William Kent Thomas Sheraton
William Kent (1685-1748) was probably the first ture English interior designer. He revolutionised the plans of houses and designed furniture specifically for them.
Kent started practising as an architect relatively late, in the 1730s. He is better remembered as an architect of the revived Palladian style in England. Among the great Palladian houses still to be enjoyed today, with their accent on classical lines, porticoes and the five orders are Houghton Hall and Holkham Hall in Norfolk. Interior door pillars and cornices or 'over-doors', although made of wood, had the lines and proportions of masonry, as did much of Kents' furniture.
It is not as an architect and furniture designer that Kent is famous, however, but as the father of the "picturesque", or English landscape garden. According to Horace Walpole, who was an English art historian, man of letters, antiquarian and Whig politician. "Kent was a painter, an architect, and the father of modern gardening. In the first character he was below mediocrity; in the second, he was a restorer of the science; in the last, an original, and the inventor of an art that realizes painting and improves nature. Mahomet imagined an elysium, Kent created many."
Thomas Sheraton
Sheraton was a journeyman cabinet maker but he gained his reputation as professional consultant and teacher, teaching perspective, architecture, and cabinet design for craftsmen.
Starting in 1791 he published in four volumes The Cabinet Maker's and Upholsterer's Drawing Book. And it was immediately widely influential over a large part of the country. During this period he did not have a workshop of his own and it is believed that Sheraton himself never made any of the pieces shown in his books. So a piece of furniture described as being "by Sheraton" refers to the design and not to the maker of the piece.

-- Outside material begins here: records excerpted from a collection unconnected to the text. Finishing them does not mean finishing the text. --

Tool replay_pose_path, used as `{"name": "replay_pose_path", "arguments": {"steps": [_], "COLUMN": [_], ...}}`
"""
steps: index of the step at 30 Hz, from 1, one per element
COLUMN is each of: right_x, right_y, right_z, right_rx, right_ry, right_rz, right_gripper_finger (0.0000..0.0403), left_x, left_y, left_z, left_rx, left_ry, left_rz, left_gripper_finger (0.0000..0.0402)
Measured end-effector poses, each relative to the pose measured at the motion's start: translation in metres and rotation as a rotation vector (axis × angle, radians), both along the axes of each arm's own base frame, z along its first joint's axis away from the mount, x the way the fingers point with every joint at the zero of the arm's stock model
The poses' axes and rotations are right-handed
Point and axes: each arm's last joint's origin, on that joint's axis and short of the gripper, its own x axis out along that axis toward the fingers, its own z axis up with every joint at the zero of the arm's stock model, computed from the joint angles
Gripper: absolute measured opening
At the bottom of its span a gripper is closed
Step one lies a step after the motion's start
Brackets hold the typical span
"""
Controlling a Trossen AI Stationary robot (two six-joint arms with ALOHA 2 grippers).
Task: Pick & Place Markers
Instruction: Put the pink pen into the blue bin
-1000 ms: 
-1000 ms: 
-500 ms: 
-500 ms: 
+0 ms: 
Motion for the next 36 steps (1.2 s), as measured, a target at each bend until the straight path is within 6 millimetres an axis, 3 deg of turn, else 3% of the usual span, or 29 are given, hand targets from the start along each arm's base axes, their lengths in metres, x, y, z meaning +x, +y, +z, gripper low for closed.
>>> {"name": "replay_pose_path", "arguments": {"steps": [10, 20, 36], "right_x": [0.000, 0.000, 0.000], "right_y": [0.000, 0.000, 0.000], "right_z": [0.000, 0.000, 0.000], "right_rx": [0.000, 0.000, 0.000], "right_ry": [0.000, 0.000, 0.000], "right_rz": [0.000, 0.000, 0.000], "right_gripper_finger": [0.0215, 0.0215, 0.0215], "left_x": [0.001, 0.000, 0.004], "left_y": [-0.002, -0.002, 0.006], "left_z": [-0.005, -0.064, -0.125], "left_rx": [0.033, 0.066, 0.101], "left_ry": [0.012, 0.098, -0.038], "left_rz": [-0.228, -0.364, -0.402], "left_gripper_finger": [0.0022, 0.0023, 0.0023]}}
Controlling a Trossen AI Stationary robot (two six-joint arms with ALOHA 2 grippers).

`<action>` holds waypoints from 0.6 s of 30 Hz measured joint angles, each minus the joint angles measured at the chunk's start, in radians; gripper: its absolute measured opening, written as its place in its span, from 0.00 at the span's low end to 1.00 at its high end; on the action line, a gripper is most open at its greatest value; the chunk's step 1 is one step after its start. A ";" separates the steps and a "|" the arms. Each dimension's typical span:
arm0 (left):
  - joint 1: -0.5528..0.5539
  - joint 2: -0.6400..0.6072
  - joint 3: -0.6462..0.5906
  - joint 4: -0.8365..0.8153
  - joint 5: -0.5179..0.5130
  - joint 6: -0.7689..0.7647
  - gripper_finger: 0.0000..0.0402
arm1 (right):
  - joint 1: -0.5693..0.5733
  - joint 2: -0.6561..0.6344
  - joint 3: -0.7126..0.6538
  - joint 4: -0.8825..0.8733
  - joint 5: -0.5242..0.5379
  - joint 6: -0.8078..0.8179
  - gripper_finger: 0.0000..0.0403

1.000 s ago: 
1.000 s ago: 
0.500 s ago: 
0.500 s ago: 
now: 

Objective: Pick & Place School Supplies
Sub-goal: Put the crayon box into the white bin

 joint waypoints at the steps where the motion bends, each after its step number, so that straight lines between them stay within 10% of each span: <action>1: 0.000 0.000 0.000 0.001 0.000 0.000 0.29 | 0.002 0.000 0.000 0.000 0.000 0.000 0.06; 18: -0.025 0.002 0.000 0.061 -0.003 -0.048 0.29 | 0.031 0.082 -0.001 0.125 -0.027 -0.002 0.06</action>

In 1803 he published The Cabinet Dictionary, a compendium of instructions on the techniques of cabinet and chair making. Within its pages he illustrated the French and Grecian style, and advocated much use of animal figures,torsos,heads and feet as important features. This was an innovation which affected both fine and more ordinary furniture.Then a year before his death, in 1805 he published the first volume of The Cabinet Maker, Upholsterer and General Artist's Encyclopedia. Sheraton's name is associated with the styles of furniture fashionable in the 1790s and early 19th century. Many of the designs are based on classical architecture, knowledge of which was an essential part of a designer's technical education.
Thomas Chippendale
Undoubtedly the most quoted of mid-eighteenth-century designers is Thomas Chippendale. Chippendale was the first to publish a book composed entirely of furniture designs. The Gentleman and Cabinet-maker's Director, published in 1754, included 160 fine line engravings showing every conceivable type of furniture, decorated or formed after the rococo, Gothic and Chinese tastes. While it contained many fantastic creations that were probably never produced, more important there were designs for both ordinary and the most elaborate furniture,which showed popular decorative motifs as being suitable for both. Justifiably, it became a best-seller By the early 1760, a classical revival had begun to replace rococo,and it was in this style that Chippendale produced some of his greatest work. First through carving and later by reviving the use of marquetry, he interpreted classical motifs in a display of controlled craftsmanship unsurpassed before or since.
George Hepplewhite
George Hepplewhite was a cabinetmaker. He is regarded as having been one of the "big three" English furniture makers of the 18th century, along with Thomas Sheraton and Thomas Chippendale. There are no pieces of furniture made by Hepplewhite or his firm known to exist but he gave his name to a distinctive style of light, elegant furniture that was fashionable between about 1775 and 1800 and reproductions of his designs continued through the following centuries. One characteristic that is seen in many of his designs is a shield-shaped chair back, where an expansive shield appeared in place of a narrower splat design.